Charles Chauncey Stilllman, 48, financier and banker for First National City Bank, 16 August 1926.

James Jackson Storrow, 61, Boston lawyer and banker, president of the executive council of Boy Scouts of America, 13 March 1927.

Leo Sulzberger, 40, merchant, philanthropist, 31 January 1927.

J. W. Surbrug, 66, tobacco and candy manufacturer, 29 May 1927.

Edmund H. Taylor Jr., 93, distiller, 10 January 1923.

C. P. Treat, 78, railway builder, 27 January 1927.

William Kissam Vanderbilt, 71, grandson of railroad magnate Cornelius Vanderbilt; chairman of Lake Shore and Michigan Southern Railroad (1883-1903); president of New York, Chicago, and St. Louis Railway (1882-1887); yacht owner and competitor in 1895 America's Cup race, 23 July 1920.

W. L. Velie, 62, automobile, airplane, and agricultural machinery manufacturer, 24 October 1928.

J. H. Wade, 68, Cleveland, Ohio, financier and philanthropist, 6 March 1927.

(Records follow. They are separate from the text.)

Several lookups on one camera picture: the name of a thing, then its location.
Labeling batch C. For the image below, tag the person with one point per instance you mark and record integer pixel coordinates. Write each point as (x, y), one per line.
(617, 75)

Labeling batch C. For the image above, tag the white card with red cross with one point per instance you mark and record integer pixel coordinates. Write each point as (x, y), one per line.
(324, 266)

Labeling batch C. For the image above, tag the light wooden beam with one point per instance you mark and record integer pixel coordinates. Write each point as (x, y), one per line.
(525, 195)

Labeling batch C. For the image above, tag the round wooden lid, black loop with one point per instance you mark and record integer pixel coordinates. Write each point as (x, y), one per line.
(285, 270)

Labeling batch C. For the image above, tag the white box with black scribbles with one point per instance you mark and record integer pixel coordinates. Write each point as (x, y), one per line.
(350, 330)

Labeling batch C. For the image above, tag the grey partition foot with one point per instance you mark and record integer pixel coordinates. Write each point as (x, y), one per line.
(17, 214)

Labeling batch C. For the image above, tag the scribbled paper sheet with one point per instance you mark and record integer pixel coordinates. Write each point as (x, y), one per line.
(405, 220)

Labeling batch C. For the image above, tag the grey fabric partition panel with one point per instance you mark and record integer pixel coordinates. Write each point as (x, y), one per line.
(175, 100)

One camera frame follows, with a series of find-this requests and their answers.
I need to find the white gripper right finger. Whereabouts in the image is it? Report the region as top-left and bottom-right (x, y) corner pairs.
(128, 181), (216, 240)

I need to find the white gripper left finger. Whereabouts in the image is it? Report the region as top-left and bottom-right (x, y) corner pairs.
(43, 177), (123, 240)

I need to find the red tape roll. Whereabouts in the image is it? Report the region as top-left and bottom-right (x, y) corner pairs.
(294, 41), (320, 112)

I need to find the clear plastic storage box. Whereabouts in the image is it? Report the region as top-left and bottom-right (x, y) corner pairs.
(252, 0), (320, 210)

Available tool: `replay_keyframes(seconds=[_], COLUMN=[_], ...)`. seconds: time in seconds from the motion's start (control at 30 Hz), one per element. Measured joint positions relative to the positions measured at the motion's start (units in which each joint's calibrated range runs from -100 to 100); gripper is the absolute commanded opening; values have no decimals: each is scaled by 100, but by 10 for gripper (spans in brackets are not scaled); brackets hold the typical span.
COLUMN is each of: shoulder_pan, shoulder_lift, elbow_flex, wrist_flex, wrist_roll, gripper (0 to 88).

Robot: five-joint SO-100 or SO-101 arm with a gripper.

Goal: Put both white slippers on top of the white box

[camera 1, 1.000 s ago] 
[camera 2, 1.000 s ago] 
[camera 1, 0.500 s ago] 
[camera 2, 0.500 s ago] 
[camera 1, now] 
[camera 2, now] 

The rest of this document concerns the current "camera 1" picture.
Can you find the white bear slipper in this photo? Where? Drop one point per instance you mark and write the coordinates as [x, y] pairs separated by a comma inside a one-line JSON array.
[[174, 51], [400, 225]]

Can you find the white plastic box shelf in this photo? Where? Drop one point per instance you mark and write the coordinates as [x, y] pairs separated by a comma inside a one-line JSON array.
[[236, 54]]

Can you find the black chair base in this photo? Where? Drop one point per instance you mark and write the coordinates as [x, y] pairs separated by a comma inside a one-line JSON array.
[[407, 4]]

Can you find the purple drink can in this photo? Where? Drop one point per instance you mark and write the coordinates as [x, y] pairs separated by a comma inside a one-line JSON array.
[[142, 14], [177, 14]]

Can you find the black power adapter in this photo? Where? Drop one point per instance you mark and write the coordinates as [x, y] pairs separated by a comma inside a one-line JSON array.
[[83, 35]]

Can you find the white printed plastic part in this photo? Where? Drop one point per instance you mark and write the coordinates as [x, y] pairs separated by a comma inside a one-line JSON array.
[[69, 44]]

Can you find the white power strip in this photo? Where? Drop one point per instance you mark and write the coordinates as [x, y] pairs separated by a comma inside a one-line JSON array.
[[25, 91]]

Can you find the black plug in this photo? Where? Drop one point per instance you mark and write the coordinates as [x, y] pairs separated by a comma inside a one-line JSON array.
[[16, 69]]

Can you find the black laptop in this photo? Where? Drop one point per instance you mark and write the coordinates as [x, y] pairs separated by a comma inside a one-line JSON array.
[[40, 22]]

Samuel Wallach, 67, clothing manufacturer, 23 June 1929.

John Wanamaker, 84, merchant who, with brother-in-law Nathan Brown, founded (1861) men's clothing store in Philadelphiaby 1871 the largest retail men's clothing store in the United Statesand expanded it into a department store (1877); early exponent of advertising and promotion, 12 December 1922.

Orville Taylor Waring, 84, pioneer with Standard Oil Company, 19 May 1923.

Hulbert Harrington Warner, 81, Rochester, New York medicine manufacturer, 27 January 1923.

John Isaac Waterbury, 78, financier, art patron, 4 March 1929.

W. S. Webb, 75, official of New York Central Railroad, pioneer sleeping-car builder, 1926.

Joseph H. Wesson, 60, president of Smith and Wesson firearms-manufacturing company, 30 April 1920.

Walter H. Wesson, 71, firearms manufacturer with Smith and Wesson Company, 29 November 1921.

Frank P. Wheeler, carburetor manufacturer, Indianapolis, 27 May 1921.

Amos Nelson Whiteley, 86, reaper manufacturer, philanthropist, 3 August 1925.

Eli Whitney, 77, financier, 12 June 1924.

Payne Whitney, 51, financier, sportsman, 25 May 1927.

Everett Wilson, 67, meatpacker, 30 May 1921.

Arthur S. Winchester, 87, rifle manufacturer with Winchester Repeating Arms Company, 11 January 1925.

Howard E. Wurlitzer, 57, musical instrument manufacturer, 30 October 1928.

Benjamin Franklin Yoakum, 70, railroad builder and owner, financier, 28 November 1929.